The Uncomfortable Truth About Moral Demand

Bentham's Bulldog tackles one of philosophy's most persistent objections to effective altruism: that utilitarian morality asks too much of ordinary people. The piece turns this complaint inside out, arguing that what critics call "overdemanding" is actually underdemanding when viewed from the perspective of those who would die without intervention.

The Sacrifice Principle Reversed

Bentham's Bulldog writes, "It is demanding to require us to give some of our money to effective charities. But it is also demanding if morality requires the beneficiaries of those charities to die at a young age so we don't have to give away money." This reframing exposes the hidden cost of moral laxity—someone else pays it in blood.

Demanding moral theories aren't too demanding

The argument draws on Toby Ord's distinction between the Principle of Sacrifice and what rejecting it would entail: a Principle of Extreme Liberty that permits letting others suffer great harms to secure incomparably small benefits for yourself. Bentham's Bulldog notes these principles "strike me as supremely implausible moral principles. They are far too underdemanding, and yet they follow from the rejection of the Principle of Sacrifice when applied to global poverty."

"It's too demanding for you to have to be tortured, not for them to have to do something about it!"

The thought experiment lands differently when you imagine yourself as the beneficiary rather than the donor. A distant alien filling out a form to prevent torture seems trivial compared to the alternative.

When Common Sense Morality Gets Hard

Bentham's Bulldog puts it, "If the moral stakes are high, morality can be very demanding, without being too demanding." The author cites historical examples: a slave owner morally required to free slaves even at the cost of family livelihood, or an innocent person on Death Row required to die rather than kill an innocent guard to escape.

The piece extends this logic to charitable giving. As Bentham's Bulldog writes, "It is wrong to spend a dollar for personal benefit, when instead, by spending the dollar, you could have produced more expected welfare than all the welfare in human history so far." This sounds extreme until you consider longtermism—the possibility that billions of years of future life could be affected by tiny present-day probabilities.

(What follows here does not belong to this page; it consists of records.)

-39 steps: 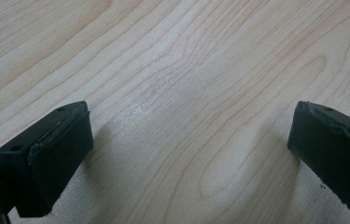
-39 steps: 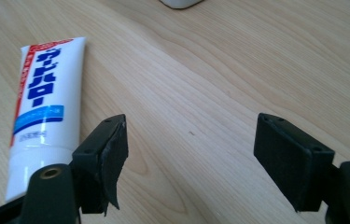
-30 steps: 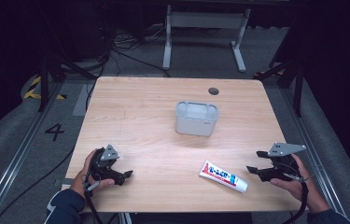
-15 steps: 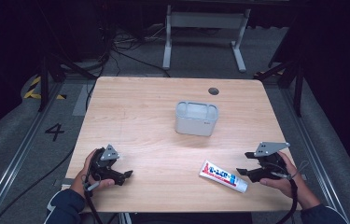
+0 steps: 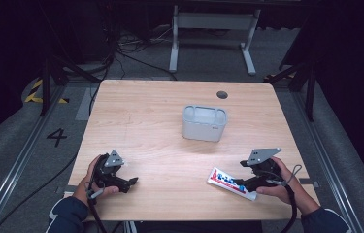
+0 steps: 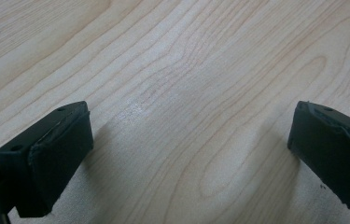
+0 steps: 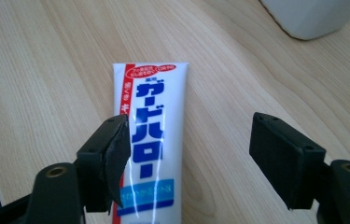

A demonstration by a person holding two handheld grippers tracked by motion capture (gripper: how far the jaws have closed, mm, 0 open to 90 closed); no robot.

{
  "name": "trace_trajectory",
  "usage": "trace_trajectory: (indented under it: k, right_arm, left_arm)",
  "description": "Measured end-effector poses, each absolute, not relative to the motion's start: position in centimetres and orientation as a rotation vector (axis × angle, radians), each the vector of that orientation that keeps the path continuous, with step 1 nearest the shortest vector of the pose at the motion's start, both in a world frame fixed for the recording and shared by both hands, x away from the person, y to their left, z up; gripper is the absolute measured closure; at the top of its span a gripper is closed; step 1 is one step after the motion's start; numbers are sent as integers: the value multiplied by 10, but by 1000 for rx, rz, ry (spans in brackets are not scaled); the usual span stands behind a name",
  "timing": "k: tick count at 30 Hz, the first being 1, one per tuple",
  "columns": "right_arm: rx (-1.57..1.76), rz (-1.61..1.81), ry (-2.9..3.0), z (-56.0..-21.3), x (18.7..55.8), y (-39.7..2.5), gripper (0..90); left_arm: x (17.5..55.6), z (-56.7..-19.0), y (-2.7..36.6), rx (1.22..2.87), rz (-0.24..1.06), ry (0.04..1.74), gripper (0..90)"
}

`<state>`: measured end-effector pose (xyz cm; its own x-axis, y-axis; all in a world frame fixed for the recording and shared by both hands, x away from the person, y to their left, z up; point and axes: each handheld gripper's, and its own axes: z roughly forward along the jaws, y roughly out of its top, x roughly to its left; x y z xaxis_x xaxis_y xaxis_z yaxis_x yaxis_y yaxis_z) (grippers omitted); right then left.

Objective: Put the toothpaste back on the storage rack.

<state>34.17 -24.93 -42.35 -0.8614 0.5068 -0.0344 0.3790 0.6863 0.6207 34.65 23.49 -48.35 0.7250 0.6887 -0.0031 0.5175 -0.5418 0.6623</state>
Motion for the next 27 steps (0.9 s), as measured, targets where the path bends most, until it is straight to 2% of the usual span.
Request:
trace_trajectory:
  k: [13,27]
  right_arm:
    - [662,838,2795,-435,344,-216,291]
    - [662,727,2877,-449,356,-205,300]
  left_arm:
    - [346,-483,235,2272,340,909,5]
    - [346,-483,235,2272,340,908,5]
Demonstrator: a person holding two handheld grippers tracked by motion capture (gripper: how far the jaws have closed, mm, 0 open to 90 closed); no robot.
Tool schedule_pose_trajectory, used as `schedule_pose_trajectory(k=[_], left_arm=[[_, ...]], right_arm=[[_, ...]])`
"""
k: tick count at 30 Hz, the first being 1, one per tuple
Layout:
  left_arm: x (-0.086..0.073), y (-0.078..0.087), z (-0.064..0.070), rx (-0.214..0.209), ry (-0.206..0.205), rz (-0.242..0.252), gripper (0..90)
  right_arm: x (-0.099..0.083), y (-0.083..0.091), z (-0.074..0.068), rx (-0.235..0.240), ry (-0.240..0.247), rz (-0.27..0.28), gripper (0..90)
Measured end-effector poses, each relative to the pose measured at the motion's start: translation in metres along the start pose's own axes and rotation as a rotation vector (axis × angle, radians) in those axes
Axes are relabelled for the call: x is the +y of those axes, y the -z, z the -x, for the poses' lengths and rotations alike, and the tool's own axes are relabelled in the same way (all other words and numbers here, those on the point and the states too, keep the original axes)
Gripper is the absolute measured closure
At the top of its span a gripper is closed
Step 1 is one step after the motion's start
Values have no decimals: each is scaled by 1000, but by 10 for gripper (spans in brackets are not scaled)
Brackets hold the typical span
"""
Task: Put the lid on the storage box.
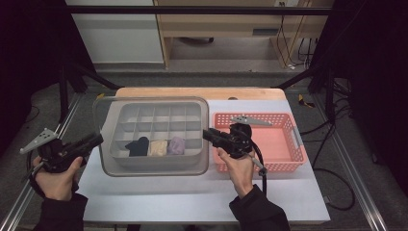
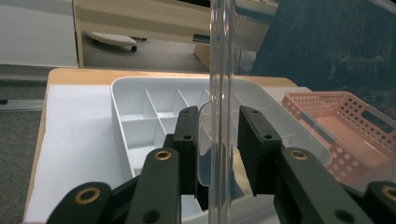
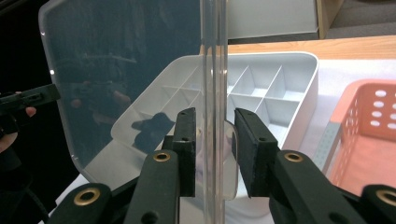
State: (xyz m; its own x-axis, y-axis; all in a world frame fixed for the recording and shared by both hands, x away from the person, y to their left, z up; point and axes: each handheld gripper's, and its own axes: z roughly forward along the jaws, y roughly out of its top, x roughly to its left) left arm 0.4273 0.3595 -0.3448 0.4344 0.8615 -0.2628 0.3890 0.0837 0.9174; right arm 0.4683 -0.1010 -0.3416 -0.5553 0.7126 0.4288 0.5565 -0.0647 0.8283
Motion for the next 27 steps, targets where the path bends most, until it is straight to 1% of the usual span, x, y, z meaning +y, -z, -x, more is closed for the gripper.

Bentham's Bulldog argues, "It's often said that common-sense morality isn't demanding. But this isn't so. It's often demanding when the stakes are high." The intuition that morality must be easy collapses when the consequences are severe enough.

The Self-Interest Bias

A sharp observation: "It is difficult to get a man to understand something when his salary depends upon his not understanding it." Bentham's Bulldog extends Upton Sinclair's insight to moral intuition itself—people don't find demanding ethics intuitive because their comfort depends on not finding it intuitive.

The author notes, "Humans are notoriously biased by self-interest—it's thus no surprise that we don't find morality intuitive." This explains why the objection persists despite weak philosophical grounding.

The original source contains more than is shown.